You really think Samsung can't sell the extra capacity to someone else ? If Apple leaves, some other customer will come along.

It's not like there's a dearth of demand for microprocessors in the mobile and electronics industry.
 
It's a low move from Samsung to demand higher prices when you know your customer can't go anywhere else and absolutely needs your product.

Supply and demand.

Apple does it every time they massively overcharge a customer for extra memory on any iOS device, knowing they can't get the extra memory for their device from anywhere else.

As for low moves with chip prices, recall 2009 when supposedly Apple manipulated the Asian memory market by asking for more chips than they actually bought, then buying the resulting oversupply at a discount.

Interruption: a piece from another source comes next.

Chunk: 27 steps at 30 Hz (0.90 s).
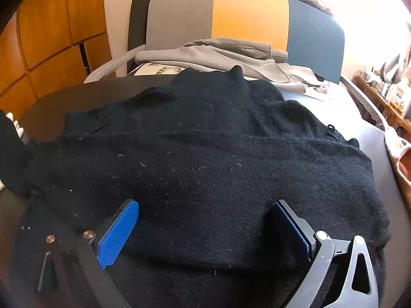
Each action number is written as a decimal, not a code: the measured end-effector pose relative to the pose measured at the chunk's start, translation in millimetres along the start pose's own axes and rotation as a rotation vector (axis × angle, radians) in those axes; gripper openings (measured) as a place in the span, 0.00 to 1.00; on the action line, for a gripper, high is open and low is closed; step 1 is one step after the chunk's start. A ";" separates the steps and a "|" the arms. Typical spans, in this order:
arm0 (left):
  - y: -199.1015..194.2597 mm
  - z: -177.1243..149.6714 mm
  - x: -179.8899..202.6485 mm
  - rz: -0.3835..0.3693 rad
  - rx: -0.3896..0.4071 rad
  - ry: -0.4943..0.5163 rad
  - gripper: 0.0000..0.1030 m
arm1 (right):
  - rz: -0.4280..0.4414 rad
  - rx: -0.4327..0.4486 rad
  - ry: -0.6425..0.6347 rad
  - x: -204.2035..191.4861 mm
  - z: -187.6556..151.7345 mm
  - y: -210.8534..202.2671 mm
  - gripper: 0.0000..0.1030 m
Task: Fold clothes
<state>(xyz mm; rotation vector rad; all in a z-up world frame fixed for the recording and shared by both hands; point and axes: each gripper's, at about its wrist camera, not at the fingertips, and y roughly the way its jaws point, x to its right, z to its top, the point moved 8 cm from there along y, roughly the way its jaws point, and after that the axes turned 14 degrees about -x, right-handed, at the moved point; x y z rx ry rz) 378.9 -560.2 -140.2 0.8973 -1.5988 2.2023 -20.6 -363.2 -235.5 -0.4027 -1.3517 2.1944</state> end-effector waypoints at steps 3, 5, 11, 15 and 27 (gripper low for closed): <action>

If it's okay for Apple to charge what the market will bear, then what's good for the goose... etc.
 
Again, sorry but no. The question "Chocolate, Vanilla or Strawberry ?" doesn't become a bunch of YES/NO questions subconsciously for humans like it does for computers.

Otherwise, Neapolitan wouldn't exist.

Ok - you've clearly decided "no" to whatever I'm going to say, regardless of the actual content, so no harm no foul.

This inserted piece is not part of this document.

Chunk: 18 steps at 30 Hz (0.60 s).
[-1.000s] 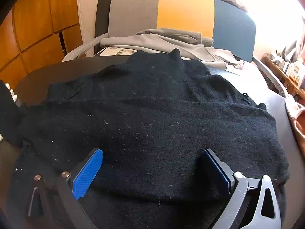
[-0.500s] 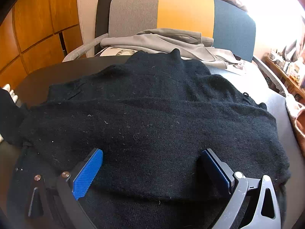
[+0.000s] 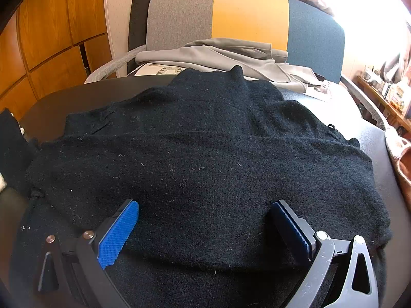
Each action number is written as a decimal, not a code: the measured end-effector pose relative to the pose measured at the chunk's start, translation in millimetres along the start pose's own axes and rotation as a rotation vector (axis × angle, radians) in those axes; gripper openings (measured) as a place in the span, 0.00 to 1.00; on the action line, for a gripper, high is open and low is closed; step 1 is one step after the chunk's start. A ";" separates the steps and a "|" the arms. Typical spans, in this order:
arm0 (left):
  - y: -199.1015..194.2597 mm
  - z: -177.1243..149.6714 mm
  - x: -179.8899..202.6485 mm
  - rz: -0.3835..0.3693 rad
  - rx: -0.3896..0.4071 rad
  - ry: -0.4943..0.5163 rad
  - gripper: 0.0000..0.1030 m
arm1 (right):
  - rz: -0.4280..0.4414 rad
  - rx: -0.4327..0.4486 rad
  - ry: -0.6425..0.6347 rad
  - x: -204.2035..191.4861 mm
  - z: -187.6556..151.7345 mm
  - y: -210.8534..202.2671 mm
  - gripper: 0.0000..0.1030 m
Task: Fold clothes
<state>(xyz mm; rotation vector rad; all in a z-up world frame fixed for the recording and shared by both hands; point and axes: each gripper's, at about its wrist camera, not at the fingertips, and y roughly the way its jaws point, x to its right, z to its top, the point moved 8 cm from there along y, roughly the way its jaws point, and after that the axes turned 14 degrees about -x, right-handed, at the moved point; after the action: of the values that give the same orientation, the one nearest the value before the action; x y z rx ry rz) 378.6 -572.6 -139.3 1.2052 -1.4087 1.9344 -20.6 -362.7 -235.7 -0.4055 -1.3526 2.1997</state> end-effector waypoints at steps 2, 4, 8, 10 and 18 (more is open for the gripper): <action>9.2 -11.8 19.6 0.015 -0.021 0.096 0.04 | 0.000 0.000 0.000 0.0 -0.1 0.1 1.00; 22.1 -26.3 39.6 0.033 -0.044 0.187 0.04 | -0.001 0.001 -0.001 0.1 -0.1 0.3 1.00; 59.4 -68.7 74.7 0.046 -0.139 0.344 0.04 | 0.001 0.001 0.000 0.5 -0.3 0.2 1.00; 79.1 -91.5 83.2 0.052 -0.194 0.395 0.04 | 0.002 0.001 0.000 0.9 -0.3 0.1 1.00; 147.3 -183.3 92.9 0.079 -0.423 0.575 0.04 | 0.006 0.002 0.000 1.8 -0.8 -0.3 1.00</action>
<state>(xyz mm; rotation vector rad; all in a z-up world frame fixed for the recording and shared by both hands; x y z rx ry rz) 147.8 -470.4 -153.8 0.3631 -1.4455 1.7130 -21.6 -361.0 -235.8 -0.4096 -1.3503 2.2064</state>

Is it time for me to go home from work? That would be an emphatic, hell yes!
 
Again, sorry but no. The question "Chocolate, Vanilla or Strawberry ?" doesn't become a bunch of YES/NO questions subconsciously for humans like it does for computers.

Otherwise, Neapolitan wouldn't exist.

I think this is my favorite comment ever.
 
Yeah, Apple is so stupid to make stuff by themselves. Their custom proc Apple A6 is so weak and less powerful than the competition just paying "by contract".

Ho wait ...

Ho wait... Apple doesn't make the A6. It designed it. Samsung made it. In a Samsung factory. With machines and expertise Samsung owns. Big difference between designing it and making it.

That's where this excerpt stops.